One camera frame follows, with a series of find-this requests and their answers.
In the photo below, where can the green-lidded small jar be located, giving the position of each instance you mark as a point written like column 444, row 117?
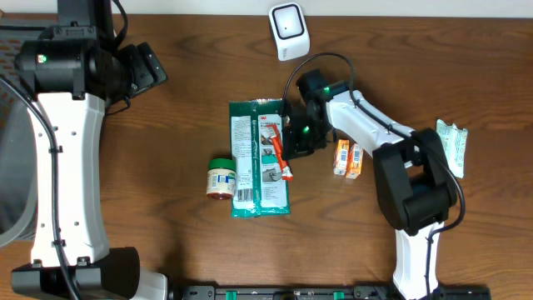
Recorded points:
column 221, row 179

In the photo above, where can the white barcode scanner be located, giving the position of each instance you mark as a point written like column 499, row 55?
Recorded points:
column 289, row 31

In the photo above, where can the orange tissue pack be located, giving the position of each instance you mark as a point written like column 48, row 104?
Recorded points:
column 341, row 157
column 354, row 161

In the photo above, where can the grey plastic mesh basket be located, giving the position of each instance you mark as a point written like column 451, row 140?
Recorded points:
column 18, row 155

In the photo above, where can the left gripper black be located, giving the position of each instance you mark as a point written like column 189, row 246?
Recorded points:
column 151, row 72

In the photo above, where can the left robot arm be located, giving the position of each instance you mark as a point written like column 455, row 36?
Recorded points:
column 69, row 77

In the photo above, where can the green 3M adhesive package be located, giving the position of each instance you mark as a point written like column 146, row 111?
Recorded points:
column 261, row 189

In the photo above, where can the red adhesive tube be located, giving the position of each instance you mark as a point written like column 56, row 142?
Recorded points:
column 275, row 138

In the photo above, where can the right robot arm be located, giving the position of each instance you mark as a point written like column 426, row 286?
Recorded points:
column 415, row 187

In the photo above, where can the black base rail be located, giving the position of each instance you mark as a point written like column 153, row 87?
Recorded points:
column 362, row 292

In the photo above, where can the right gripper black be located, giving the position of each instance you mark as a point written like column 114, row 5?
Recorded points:
column 293, row 147

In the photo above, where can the mint green wipes pack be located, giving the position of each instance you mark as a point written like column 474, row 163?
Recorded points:
column 453, row 141

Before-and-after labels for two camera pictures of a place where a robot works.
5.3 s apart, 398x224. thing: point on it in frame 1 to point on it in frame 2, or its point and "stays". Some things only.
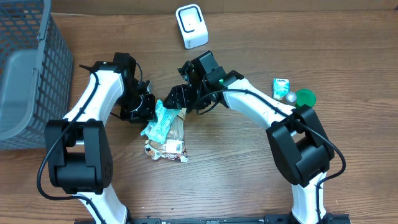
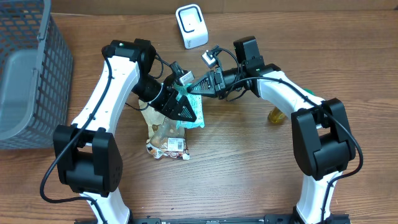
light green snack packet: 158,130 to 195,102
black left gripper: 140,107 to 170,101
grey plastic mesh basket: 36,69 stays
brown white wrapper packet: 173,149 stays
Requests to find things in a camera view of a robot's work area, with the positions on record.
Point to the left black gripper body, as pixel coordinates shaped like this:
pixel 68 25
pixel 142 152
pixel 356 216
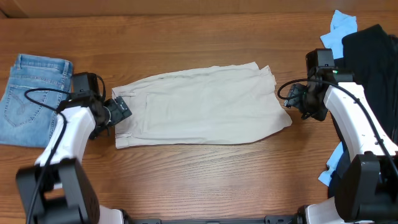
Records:
pixel 112 113

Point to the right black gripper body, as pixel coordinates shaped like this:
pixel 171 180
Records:
pixel 305 102

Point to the beige khaki shorts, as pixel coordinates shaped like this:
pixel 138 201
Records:
pixel 234 104

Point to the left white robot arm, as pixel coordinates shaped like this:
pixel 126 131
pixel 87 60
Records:
pixel 56 189

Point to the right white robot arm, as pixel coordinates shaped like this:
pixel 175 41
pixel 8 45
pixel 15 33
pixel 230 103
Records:
pixel 367 193

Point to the black garment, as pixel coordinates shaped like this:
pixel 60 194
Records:
pixel 372 55

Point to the light blue cloth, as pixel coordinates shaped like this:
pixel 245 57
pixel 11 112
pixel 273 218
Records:
pixel 341 26

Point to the folded blue denim jeans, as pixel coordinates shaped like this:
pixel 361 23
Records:
pixel 33 82

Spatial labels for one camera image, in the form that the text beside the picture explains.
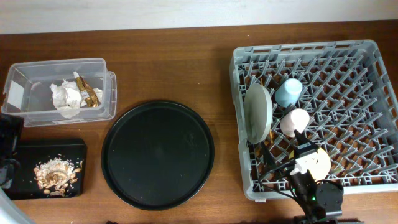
::::::::
ABOUT THIS EXERCISE ▸ Extract word for word every line from the line that contains "pixel 273 218" to the final line of the data, both included, and nothing else; skip the pictures.

REPLY TO THE EXERCISE ▸
pixel 273 218
Records:
pixel 341 26

Point to the folded blue denim jeans, as pixel coordinates shaped like this:
pixel 361 23
Records:
pixel 33 82

Spatial labels for one camera image, in the form that the text beside the picture explains.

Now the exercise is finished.